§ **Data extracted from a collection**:

- - - - -

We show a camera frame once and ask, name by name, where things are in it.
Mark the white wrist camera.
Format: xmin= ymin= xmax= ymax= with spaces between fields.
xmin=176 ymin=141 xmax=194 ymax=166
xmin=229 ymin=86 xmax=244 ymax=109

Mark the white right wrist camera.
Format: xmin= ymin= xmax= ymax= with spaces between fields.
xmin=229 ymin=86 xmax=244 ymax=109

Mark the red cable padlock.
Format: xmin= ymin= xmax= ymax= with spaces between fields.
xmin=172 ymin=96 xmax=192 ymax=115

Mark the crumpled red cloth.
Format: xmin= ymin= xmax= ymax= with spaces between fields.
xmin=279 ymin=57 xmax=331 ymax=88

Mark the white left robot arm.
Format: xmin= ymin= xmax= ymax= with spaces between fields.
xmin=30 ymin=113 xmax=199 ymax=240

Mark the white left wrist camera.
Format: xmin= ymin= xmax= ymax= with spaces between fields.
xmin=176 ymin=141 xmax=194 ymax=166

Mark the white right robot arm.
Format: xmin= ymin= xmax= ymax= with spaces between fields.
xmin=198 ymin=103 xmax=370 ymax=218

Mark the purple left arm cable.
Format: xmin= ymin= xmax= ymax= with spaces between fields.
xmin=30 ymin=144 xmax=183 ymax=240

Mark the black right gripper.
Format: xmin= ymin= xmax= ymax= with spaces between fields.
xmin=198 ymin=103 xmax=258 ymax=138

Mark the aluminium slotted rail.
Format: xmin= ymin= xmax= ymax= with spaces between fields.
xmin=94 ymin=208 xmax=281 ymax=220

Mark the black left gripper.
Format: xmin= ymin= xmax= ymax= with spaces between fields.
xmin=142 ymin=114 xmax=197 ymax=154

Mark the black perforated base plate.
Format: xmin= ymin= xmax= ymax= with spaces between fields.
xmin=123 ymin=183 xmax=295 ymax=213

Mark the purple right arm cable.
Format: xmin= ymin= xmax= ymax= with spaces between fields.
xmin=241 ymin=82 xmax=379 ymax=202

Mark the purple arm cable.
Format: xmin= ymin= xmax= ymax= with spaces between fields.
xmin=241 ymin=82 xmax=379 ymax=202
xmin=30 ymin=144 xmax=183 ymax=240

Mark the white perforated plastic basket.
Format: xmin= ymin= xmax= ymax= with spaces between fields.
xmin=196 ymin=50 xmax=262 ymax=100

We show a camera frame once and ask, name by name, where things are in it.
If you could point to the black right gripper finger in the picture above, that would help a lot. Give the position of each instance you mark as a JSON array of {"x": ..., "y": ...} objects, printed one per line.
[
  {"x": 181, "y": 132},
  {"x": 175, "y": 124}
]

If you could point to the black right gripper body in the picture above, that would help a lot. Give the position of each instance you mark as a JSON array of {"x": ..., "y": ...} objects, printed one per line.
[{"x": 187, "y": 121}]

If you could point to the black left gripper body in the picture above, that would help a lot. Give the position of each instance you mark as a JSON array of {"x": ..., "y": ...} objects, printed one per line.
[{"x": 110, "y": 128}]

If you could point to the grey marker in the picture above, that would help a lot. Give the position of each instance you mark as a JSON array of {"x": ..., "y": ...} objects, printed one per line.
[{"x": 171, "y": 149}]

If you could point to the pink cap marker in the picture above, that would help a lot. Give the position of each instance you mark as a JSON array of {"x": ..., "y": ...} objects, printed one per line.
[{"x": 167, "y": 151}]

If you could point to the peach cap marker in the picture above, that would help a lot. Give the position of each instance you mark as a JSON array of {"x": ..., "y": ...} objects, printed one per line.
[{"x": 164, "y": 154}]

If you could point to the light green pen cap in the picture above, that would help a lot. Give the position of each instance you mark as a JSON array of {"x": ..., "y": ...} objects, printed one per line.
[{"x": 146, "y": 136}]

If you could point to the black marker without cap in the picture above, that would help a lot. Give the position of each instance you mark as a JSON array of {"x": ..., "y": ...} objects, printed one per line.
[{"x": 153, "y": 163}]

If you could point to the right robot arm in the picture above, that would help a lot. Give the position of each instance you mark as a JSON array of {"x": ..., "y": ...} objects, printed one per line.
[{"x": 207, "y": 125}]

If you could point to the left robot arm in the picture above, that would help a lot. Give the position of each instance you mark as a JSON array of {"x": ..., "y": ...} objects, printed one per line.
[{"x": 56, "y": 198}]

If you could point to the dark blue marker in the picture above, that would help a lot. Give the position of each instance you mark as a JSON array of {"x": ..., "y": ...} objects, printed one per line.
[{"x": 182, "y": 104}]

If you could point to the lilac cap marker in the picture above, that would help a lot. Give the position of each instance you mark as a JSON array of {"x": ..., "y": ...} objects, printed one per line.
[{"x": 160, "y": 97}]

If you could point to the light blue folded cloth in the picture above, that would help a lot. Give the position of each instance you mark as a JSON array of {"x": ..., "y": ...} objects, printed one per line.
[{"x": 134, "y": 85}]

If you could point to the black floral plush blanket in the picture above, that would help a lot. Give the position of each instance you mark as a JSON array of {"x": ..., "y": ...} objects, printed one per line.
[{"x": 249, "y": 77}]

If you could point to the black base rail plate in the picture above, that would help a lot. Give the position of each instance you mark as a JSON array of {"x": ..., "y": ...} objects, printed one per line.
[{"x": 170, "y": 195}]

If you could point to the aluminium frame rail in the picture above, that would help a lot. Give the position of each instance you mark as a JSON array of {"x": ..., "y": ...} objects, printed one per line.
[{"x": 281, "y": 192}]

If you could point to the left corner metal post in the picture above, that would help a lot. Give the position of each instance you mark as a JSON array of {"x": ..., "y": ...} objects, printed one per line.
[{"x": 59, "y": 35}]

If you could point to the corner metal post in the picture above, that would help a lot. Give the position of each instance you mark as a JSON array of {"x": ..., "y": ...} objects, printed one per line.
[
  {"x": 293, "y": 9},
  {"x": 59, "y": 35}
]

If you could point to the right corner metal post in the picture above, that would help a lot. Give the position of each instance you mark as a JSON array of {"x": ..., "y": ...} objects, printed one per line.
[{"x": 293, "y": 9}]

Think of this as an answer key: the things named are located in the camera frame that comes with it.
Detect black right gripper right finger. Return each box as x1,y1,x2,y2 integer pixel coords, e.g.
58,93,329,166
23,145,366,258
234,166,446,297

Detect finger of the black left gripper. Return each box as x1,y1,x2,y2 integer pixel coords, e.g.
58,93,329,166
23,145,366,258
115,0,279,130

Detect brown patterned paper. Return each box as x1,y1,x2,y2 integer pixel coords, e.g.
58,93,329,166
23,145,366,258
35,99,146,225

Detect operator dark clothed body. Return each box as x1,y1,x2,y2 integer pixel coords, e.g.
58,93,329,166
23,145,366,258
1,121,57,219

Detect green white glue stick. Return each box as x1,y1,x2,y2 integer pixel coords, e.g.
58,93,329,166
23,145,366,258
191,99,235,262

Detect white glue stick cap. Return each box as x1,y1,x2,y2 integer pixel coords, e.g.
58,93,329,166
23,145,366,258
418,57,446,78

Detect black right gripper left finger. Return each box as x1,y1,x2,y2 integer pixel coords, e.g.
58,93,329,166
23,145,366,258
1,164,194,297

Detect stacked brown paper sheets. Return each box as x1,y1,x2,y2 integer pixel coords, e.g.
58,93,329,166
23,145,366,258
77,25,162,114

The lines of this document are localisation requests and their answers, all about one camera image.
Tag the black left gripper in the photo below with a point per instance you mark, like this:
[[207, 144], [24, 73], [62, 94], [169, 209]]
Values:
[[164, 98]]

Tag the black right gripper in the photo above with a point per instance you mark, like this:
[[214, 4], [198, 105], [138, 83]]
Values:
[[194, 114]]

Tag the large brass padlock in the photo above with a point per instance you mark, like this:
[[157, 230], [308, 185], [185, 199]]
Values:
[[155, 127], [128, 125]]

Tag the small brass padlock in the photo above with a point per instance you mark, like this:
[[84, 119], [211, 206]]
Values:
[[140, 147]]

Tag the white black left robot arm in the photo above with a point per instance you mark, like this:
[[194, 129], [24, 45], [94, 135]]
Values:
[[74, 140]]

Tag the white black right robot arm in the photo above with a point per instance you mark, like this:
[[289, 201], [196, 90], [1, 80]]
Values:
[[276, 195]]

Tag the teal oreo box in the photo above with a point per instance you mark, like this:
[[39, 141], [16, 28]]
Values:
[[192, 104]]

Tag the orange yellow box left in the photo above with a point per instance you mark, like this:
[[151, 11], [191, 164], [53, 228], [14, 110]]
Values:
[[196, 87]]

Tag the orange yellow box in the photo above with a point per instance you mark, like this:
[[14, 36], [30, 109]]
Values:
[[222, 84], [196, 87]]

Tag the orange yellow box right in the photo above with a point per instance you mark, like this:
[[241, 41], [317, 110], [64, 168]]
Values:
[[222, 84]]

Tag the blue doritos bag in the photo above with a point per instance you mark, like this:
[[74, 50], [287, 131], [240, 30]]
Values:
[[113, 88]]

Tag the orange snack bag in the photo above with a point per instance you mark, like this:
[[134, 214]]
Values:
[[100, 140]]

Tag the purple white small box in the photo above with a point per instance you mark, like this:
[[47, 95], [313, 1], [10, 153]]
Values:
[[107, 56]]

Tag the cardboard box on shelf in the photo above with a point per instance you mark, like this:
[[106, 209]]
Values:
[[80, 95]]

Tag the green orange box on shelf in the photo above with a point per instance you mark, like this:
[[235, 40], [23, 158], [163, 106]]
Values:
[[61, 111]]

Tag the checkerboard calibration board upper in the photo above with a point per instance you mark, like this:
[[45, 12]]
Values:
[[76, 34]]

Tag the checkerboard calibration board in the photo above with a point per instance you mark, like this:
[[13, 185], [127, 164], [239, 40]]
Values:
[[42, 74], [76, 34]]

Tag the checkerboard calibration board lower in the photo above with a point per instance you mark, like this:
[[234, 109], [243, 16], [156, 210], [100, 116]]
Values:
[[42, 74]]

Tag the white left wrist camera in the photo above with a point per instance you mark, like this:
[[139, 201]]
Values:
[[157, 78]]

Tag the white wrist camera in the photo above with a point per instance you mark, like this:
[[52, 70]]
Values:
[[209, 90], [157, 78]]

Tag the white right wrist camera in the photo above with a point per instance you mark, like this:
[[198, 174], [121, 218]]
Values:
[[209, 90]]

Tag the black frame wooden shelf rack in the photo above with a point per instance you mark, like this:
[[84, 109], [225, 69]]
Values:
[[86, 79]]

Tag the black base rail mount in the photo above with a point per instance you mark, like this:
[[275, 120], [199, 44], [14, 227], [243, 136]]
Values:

- - - - -

§ **Your instructions**:
Start with the line above that contains "Tag the orange yellow box left" and end with the line that contains "Tag the white left". Write out those lines exactly, and only those.

§ **Worked solution**:
Tag the orange yellow box left in the photo above with a point per instance you mark, like this:
[[151, 11], [191, 164], [53, 228], [14, 110]]
Values:
[[196, 87]]

Tag the orange yellow box in the photo above with a point per instance you mark, like this:
[[14, 36], [30, 109]]
Values:
[[222, 84], [196, 87]]

Tag the orange yellow box right in the photo above with a point per instance you mark, like this:
[[241, 41], [317, 110], [64, 168]]
Values:
[[222, 84]]

Tag the blue doritos bag in the photo above with a point per instance you mark, like this:
[[74, 50], [287, 131], [240, 30]]
Values:
[[113, 88]]

Tag the orange snack bag in the photo above with a point per instance you mark, like this:
[[134, 214]]
Values:
[[100, 140]]

Tag the purple white small box in the photo above with a point per instance you mark, like this:
[[47, 95], [313, 1], [10, 153]]
Values:
[[107, 56]]

Tag the cardboard box on shelf in the photo above with a point per instance you mark, like this:
[[106, 209]]
Values:
[[80, 95]]

Tag the green orange box on shelf in the photo above with a point per instance you mark, like this:
[[235, 40], [23, 158], [163, 106]]
Values:
[[61, 111]]

Tag the checkerboard calibration board upper in the photo above with a point per instance you mark, like this:
[[45, 12]]
Values:
[[76, 34]]

Tag the checkerboard calibration board in the photo above with a point per instance you mark, like this:
[[13, 185], [127, 164], [239, 40]]
Values:
[[42, 74], [76, 34]]

Tag the checkerboard calibration board lower in the photo above with a point per instance you mark, like this:
[[234, 109], [243, 16], [156, 210], [100, 116]]
Values:
[[42, 74]]

Tag the white left wrist camera in the photo above with a point per instance you mark, like this:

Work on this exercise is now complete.